The three remaining candidates are pretty much tied for last. Romney is a slick-looking guy from Boston, and everybody hates Massholes and know that they're too full of themselves to eat fried chicken--plus he has the Mormon thing, which still creeps people out. Giuliani is even pricklier than McCain, and he's from New York, and he seems to be legitimately corrupt, and he knows that he's just too damn New York-y for fried chicken flyover country--which is why he's barely set foot in Iowa. Then there's Hillary, who might be okay over tea if she thinks she can get something from you, but it's downright impossible to imagine a warm, casual conversation with her over burgers or beer. I know quite a few people who have had conversations with Clinton, and not one has used the word "warm" to describe her.

I don't care what the polls say. Huckabee would beat any Democrat in the current field, and that scares the hell out of me. If you're a Republican, you should vote for him in the primaries.

At the same time, I think Hillary would get clobbered by almost anybody, besides maybe Giuliani or Romney--and Romney barely has a chance at getting the nomination, anyway. If you're a Democrat, you should vote for anybody but her.

Don't get me wrong--I actually think that Hillary would be a competent president. But if she gets the nomination, she'll lose if she's up against Huckabee or McCain.

And since I'm in North Carolina, I feel obligated to make one more comment about John Edwards. He supposedly has a genuine North Carolina accent. Nobody here talks like him. Not even close, really. Maybe I've just seen the wrong parts of the state, but my friend Ehren has lived in North Carolina since he was a teenager, and he says the same thing: the drawl sounds like a fake.

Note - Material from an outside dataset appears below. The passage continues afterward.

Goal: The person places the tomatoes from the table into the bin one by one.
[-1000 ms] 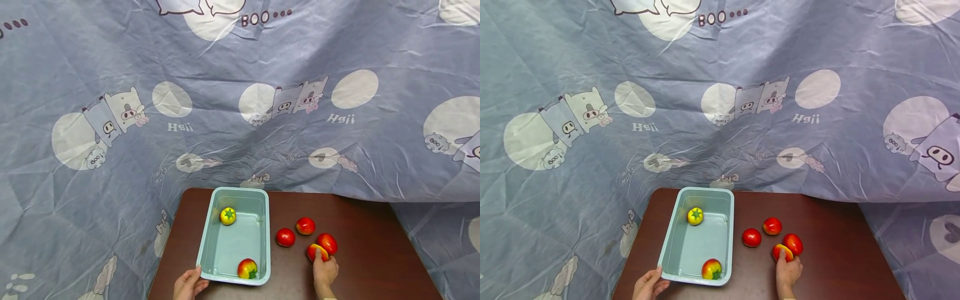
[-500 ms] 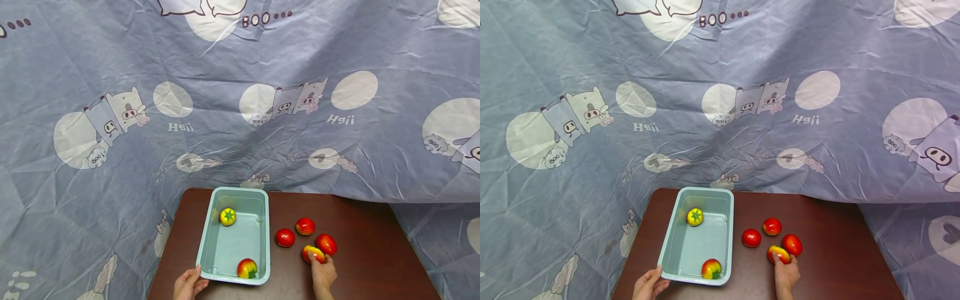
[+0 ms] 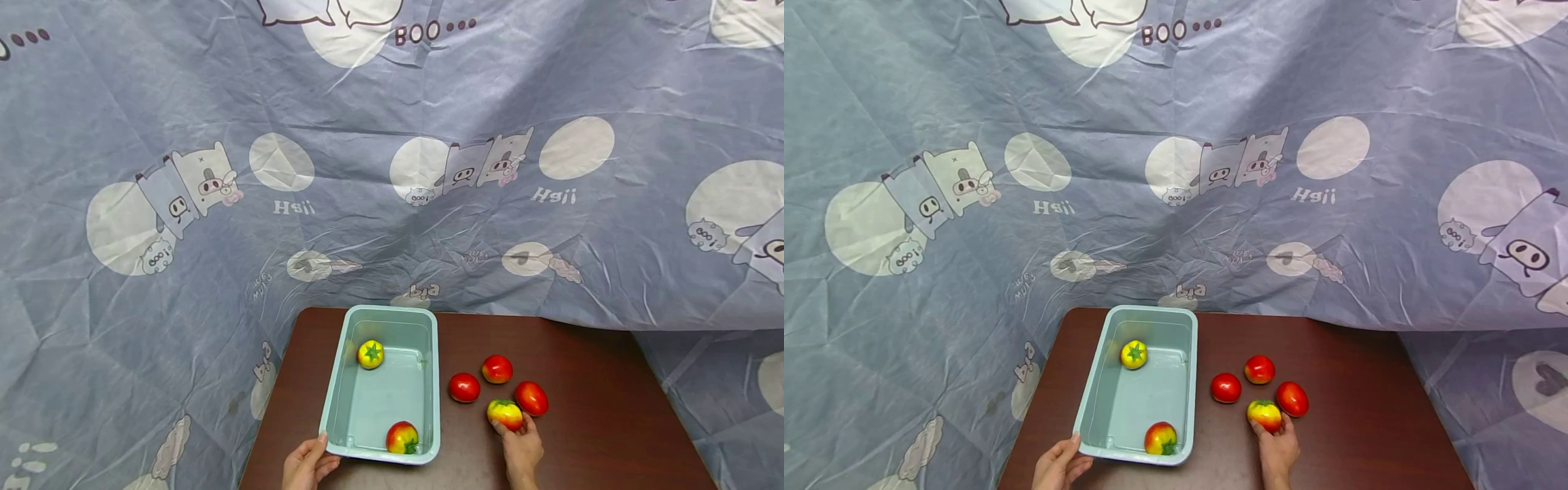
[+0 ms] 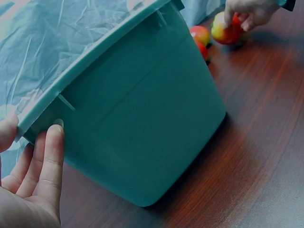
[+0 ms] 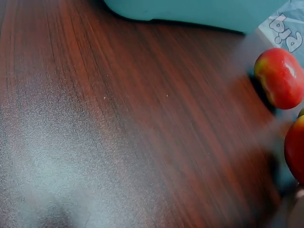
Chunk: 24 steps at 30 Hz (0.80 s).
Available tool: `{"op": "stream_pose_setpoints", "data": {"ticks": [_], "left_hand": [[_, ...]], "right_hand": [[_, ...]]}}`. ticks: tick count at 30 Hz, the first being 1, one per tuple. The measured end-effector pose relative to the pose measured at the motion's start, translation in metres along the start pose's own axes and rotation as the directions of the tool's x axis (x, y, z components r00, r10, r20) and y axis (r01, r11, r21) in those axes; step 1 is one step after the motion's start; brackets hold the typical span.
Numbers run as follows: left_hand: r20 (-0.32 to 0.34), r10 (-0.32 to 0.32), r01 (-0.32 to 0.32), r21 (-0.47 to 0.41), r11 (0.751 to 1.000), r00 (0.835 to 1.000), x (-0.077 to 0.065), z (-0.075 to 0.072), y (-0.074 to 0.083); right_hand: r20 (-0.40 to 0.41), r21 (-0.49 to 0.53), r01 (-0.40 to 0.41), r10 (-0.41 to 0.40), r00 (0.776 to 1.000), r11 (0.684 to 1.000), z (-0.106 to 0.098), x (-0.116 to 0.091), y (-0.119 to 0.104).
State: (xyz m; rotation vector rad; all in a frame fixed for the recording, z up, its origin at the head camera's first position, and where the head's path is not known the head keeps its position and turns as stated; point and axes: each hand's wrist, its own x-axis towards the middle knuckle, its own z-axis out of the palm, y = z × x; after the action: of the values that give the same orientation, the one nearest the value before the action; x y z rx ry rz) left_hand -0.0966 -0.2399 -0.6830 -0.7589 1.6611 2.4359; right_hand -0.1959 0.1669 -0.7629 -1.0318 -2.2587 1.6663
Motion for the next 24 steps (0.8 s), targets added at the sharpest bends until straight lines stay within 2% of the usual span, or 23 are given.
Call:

Okay, no more politics next time. I promise.

2 comments:

lilygc said...

Liked your analysis: it really does make sense. Must take exception to your making Romney from Massachusetts, though. He only moved there so he could snag the governorship and confuse the nation. He's definitely not "from" there, just used it for his own purposes, like toilet paper, now done with it. From Utah originally? With him, you couldn't even be sure it was really chicken. Maybe pressed poultry meat, reconstituted.

Charles said...

Interesting point about Romney. You know what they say... there's only one thing worse than a Masshole, and that's a fake Masshole.